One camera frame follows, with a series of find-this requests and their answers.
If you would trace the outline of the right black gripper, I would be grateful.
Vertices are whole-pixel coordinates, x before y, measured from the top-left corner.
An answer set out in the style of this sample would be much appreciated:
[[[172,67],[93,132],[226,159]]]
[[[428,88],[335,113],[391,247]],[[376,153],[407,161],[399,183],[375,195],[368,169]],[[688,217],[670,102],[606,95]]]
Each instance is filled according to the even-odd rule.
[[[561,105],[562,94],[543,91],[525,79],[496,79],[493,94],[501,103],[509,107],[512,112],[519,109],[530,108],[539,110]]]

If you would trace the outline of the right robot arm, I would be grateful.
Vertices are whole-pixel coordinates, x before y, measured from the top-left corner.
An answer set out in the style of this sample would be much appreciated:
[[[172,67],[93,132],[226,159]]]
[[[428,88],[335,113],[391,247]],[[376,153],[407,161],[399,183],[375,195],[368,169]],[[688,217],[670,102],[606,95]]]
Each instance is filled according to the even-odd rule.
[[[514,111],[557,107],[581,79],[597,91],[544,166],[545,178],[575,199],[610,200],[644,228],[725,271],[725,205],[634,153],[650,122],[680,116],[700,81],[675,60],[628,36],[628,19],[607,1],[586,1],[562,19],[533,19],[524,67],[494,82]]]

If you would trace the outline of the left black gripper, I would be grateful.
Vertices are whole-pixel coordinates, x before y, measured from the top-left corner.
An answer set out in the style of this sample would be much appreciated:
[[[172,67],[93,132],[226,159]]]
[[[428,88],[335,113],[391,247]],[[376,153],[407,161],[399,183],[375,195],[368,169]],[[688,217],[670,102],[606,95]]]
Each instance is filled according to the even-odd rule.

####################

__What the exercise asks__: Having read the records above, reproduce each one exactly.

__Written response__:
One camera frame follows, with a series of find-this requests and their answers.
If you would trace the outline of the right black gripper, I would be grateful.
Vertices are whole-pixel coordinates, x before y, measured from the top-left corner.
An answer set out in the style of this sample would be much appreciated:
[[[172,67],[93,132],[226,159]]]
[[[428,88],[335,113],[391,247]],[[376,153],[407,161],[399,183],[375,195],[368,169]],[[688,217],[670,102],[606,95]]]
Each instance is filled according to the even-odd rule.
[[[561,105],[562,94],[543,91],[525,79],[496,79],[493,94],[501,103],[509,107],[512,112],[519,109],[530,108],[539,110]]]

If you would trace the outline of the right robot arm, I would be grateful.
Vertices are whole-pixel coordinates, x before y, measured from the top-left corner.
An answer set out in the style of this sample would be much appreciated:
[[[172,67],[93,132],[226,159]]]
[[[428,88],[335,113],[391,247]],[[376,153],[407,161],[399,183],[375,195],[368,169]],[[688,217],[670,102],[606,95]]]
Each instance is filled according to the even-odd rule.
[[[514,111],[557,107],[581,79],[597,91],[544,166],[545,178],[575,199],[610,200],[644,228],[725,271],[725,205],[634,153],[650,122],[680,116],[700,81],[675,60],[628,36],[628,19],[607,1],[586,1],[562,19],[533,19],[524,67],[494,82]]]

If you would trace the outline of the left black gripper, I would be grateful.
Vertices are whole-pixel coordinates, x before y, measured from the top-left corner.
An answer set out in the style of this sample would be much appreciated:
[[[172,67],[93,132],[226,159]]]
[[[428,88],[335,113],[391,247]],[[376,153],[407,161],[399,183],[375,195],[368,169]],[[688,217],[670,102],[606,95]]]
Each instance is filled according to the even-odd rule.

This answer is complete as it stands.